◆ EXERCISE DIRECTIONS
Write out the entire listing below exactly, with the pictures left out.

=== Begin Enclosure ===

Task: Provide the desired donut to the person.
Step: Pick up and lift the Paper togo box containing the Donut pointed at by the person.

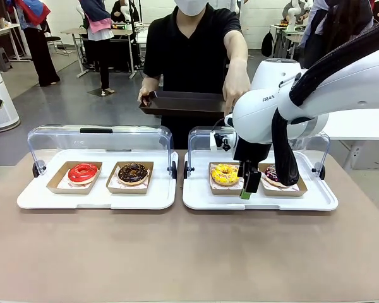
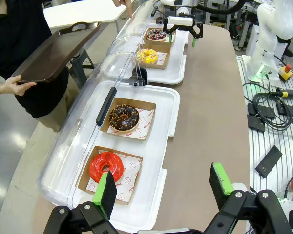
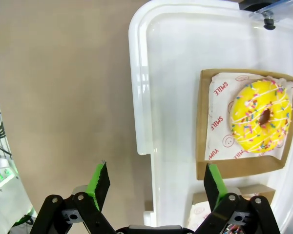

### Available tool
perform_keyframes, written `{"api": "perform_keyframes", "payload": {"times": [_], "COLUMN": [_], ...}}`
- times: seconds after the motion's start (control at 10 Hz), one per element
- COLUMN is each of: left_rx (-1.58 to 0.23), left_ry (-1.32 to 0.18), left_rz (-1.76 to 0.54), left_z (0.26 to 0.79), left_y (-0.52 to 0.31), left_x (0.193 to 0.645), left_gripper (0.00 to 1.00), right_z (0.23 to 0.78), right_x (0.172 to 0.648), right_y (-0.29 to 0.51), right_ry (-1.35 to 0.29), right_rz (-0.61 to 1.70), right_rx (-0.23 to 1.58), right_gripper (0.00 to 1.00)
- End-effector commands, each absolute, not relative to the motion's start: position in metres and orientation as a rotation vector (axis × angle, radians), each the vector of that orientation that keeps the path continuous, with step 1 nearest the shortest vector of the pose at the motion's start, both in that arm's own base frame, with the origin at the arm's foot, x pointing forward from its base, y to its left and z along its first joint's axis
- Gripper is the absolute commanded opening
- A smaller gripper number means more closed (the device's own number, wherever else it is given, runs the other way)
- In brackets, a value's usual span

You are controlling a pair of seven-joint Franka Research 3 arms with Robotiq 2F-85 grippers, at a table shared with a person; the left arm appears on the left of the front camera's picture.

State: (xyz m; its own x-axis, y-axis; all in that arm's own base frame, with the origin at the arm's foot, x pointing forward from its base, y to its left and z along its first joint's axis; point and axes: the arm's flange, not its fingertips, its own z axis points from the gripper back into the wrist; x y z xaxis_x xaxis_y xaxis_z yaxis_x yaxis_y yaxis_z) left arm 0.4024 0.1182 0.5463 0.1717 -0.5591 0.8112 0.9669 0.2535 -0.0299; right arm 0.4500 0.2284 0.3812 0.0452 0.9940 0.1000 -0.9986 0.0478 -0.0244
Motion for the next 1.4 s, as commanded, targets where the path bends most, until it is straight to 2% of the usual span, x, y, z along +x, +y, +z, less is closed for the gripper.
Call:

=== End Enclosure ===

◆ EXERCISE RESULT
Task: Provide the desired donut to the person.
Step: Pick up and lift the Paper togo box containing the Donut pointed at by the person.


### Available tool
perform_keyframes, written `{"api": "perform_keyframes", "payload": {"times": [_], "COLUMN": [_], ...}}`
- times: seconds after the motion's start (control at 10 Hz), one per element
- COLUMN is each of: left_rx (-1.58 to 0.23), left_ry (-1.32 to 0.18), left_rz (-1.76 to 0.54), left_z (0.26 to 0.79), left_y (-0.52 to 0.31), left_x (0.193 to 0.645), left_gripper (0.00 to 1.00), right_z (0.23 to 0.78), right_x (0.172 to 0.648), right_y (-0.29 to 0.51), right_ry (-1.35 to 0.29), right_rz (-0.61 to 1.70), right_rx (-0.23 to 1.58), right_gripper (0.00 to 1.00)
- End-effector commands, each absolute, not relative to the motion's start: position in metres and orientation as a rotation vector (axis × angle, radians), each the vector of that orientation that keeps the path continuous, with step 1 nearest the shortest vector of the pose at the motion's start, both in that arm's own base frame, with the origin at the arm's foot, x pointing forward from its base, y to its left and z along its first joint's axis
- Gripper is the absolute commanded opening
- A smaller gripper number means more closed (the device's own number, wherever else it is given, runs the other way)
- In brackets, a value's usual span

You are controlling a pair of seven-joint Franka Research 3 arms with Robotiq 2F-85 grippers, at a table shared with a person; the left arm appears on the left of the front camera's picture.

State: (xyz m; its own x-axis, y-axis; all in that arm's own base frame, with the origin at the arm's foot, x pointing forward from its base, y to its left and z along its first joint's axis; point and axes: the arm's flange, not its fingertips, its own z axis points from the gripper back into the wrist; x y z xaxis_x xaxis_y xaxis_z yaxis_x yaxis_y yaxis_z) left arm 0.4024 0.1182 0.5463 0.1717 -0.5591 0.8112 0.9669 0.2535 -0.0299; right arm 0.4500 0.2284 0.3812 0.0452 0.9940 0.1000 -0.9986 0.0478 -0.0244
Motion for the next 1.4 s, as commanded, targets where the path bends most, until it is straight to 2% of the usual span, x, y, z along +x, +y, +z, less is closed for the gripper.
Call:

No more output remains.